◆ YOUR TASK: Pictures excluded, return the lines below from the first through the line holding "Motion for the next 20".

◆ INFORMATION SHOWN:
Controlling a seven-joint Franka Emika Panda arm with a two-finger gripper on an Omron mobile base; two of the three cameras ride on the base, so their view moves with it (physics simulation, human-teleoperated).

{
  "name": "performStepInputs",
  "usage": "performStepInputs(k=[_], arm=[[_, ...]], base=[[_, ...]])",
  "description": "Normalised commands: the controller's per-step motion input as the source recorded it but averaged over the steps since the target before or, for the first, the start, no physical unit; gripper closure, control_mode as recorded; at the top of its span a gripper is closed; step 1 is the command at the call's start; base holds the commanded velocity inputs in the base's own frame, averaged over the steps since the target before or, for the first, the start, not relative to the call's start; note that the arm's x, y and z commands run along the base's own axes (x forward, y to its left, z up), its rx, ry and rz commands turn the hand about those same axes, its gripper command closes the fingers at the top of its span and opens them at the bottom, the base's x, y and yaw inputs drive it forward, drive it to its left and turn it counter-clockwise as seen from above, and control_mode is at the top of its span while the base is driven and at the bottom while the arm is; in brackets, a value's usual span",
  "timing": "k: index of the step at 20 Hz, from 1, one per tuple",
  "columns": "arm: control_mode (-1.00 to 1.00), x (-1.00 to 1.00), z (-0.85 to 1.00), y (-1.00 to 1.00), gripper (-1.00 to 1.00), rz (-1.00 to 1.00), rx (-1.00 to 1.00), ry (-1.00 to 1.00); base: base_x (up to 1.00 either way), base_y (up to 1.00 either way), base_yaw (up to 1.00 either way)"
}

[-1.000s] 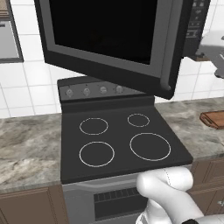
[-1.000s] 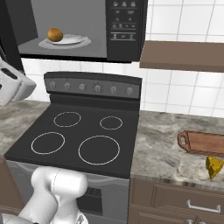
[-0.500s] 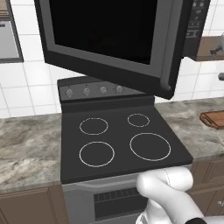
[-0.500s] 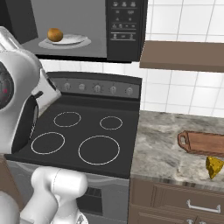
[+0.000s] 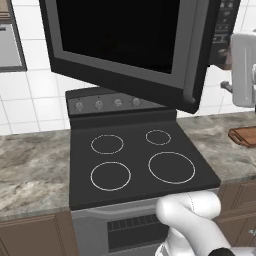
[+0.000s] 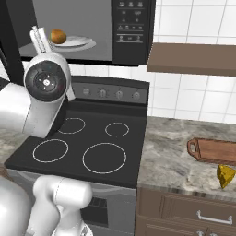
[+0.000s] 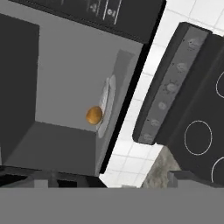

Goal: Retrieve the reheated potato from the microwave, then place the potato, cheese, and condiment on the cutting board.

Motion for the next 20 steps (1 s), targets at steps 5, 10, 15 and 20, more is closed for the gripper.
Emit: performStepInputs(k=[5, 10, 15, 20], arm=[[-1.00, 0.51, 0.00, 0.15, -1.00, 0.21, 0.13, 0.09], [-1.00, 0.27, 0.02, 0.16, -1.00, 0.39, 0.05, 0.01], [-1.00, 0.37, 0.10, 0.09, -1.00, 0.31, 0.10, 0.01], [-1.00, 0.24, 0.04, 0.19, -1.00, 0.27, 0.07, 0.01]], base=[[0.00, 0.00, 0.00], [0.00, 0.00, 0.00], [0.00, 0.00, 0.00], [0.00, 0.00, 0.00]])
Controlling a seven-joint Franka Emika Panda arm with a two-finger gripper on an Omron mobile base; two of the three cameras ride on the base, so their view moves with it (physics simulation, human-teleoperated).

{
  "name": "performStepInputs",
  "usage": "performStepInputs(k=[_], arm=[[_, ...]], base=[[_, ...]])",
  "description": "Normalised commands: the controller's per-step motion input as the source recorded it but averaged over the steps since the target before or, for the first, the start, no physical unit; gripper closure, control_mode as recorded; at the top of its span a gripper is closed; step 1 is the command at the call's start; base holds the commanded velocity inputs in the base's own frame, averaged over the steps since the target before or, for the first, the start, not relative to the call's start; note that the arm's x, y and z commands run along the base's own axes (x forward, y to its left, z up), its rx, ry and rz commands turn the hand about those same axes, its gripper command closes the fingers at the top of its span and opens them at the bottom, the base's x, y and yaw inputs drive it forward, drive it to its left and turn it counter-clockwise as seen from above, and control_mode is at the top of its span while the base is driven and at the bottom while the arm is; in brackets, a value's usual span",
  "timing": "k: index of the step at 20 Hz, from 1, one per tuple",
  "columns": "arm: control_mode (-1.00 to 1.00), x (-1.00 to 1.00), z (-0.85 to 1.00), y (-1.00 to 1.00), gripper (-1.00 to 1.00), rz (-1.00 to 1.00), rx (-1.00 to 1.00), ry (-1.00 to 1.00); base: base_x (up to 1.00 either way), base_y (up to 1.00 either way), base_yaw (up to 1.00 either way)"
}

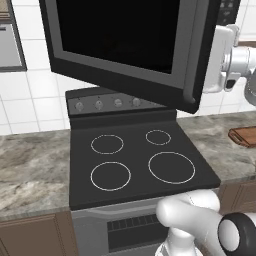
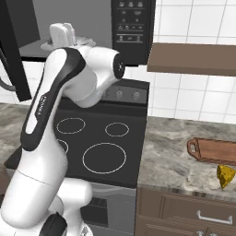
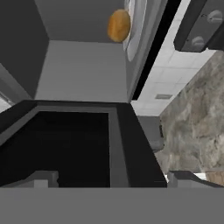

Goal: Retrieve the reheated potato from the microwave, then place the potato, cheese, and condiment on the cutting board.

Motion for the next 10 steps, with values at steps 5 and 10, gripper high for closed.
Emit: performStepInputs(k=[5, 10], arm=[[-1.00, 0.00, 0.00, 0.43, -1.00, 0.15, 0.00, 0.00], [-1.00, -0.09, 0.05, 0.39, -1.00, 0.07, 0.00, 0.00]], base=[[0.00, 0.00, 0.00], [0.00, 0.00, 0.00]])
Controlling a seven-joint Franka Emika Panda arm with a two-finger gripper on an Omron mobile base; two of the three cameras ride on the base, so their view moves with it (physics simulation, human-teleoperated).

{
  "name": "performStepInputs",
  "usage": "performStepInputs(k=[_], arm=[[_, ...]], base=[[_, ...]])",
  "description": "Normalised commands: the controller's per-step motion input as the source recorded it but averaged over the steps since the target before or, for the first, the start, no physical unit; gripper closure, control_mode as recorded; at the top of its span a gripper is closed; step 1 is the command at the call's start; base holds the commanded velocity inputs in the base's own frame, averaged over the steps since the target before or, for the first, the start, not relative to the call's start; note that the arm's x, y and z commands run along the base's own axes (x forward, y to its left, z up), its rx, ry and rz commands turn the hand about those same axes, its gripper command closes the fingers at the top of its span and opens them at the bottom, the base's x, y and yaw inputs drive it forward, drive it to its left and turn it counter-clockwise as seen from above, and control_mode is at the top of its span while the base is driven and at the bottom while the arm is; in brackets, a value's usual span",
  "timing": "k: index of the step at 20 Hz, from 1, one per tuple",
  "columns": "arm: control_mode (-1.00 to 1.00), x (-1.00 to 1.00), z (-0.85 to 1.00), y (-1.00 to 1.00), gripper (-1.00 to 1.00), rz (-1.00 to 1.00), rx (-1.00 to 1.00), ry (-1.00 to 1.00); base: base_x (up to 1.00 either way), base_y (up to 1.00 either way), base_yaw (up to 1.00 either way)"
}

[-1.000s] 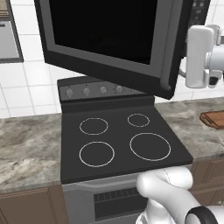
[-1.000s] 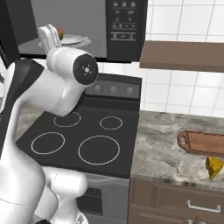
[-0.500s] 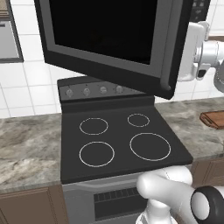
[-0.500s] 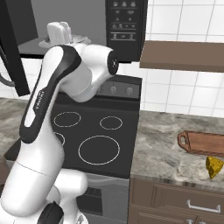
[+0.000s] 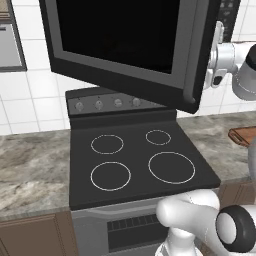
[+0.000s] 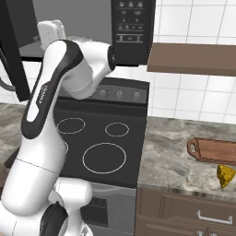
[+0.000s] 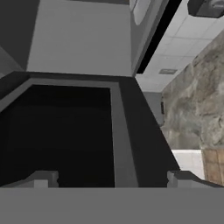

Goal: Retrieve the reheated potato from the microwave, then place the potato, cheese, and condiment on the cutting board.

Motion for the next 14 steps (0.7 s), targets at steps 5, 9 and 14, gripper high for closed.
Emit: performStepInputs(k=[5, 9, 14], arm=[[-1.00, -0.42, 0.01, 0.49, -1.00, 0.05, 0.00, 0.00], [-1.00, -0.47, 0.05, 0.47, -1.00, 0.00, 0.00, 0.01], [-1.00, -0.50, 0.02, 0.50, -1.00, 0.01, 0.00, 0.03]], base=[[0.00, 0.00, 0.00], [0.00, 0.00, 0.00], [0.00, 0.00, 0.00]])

◆ RESPONSE AREA:
Controlling a seven-joint Franka Emika Panda arm with a two-finger gripper on an Omron mobile base; two of the three cameras ride on the base, so their view moves with it (physics simulation, human-teleoperated).

{
  "name": "performStepInputs",
  "usage": "performStepInputs(k=[_], arm=[[_, ...]], base=[[_, ...]])",
  "description": "Normalised commands: the controller's per-step motion input as the source recorded it but averaged over the steps since the target before or, for the first, the start, no physical unit; gripper closure, control_mode as recorded; at the top of its span a gripper is closed; step 1 is the command at the call's start; base holds the commanded velocity inputs in the base's own frame, averaged over the steps since the target before or, for the first, the start, not relative to the call's start; note that the arm's x, y and z commands run along the base's own axes (x forward, y to its left, z up), its rx, ry and rz commands turn the hand about those same axes, its gripper command closes the fingers at the top of its span and opens them at the bottom, the base's x, y and yaw inputs drive it forward, drive it to its left and turn it counter-clockwise as seen from above, and control_mode is at the top of its span while the base is driven and at the bottom while the arm is; in brackets, a value's usual span",
  "timing": "k: index of the step at 20 Hz, from 1, one per tuple",
  "columns": "arm: control_mode (-1.00 to 1.00), x (-1.00 to 1.00), z (-0.85 to 1.00), y (-1.00 to 1.00), gripper (-1.00 to 1.00), rz (-1.00 to 1.00), rx (-1.00 to 1.00), ry (-1.00 to 1.00); base: base_x (up to 1.00 either way), base_y (up to 1.00 either way), base_yaw (up to 1.00 either way)"
}

[-1.000s] 
[-1.000s] 
[-0.500s] 
[-0.500s] 
[+0.000s] 
[+0.000s] 
[+0.000s] 

Goal: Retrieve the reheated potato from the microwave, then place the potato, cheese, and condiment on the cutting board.

Motion for the next 20 steps (1 s), targets at steps 5, 10, 15 and 20, more is closed for the gripper.

Nothing more remains to be done for this exercise.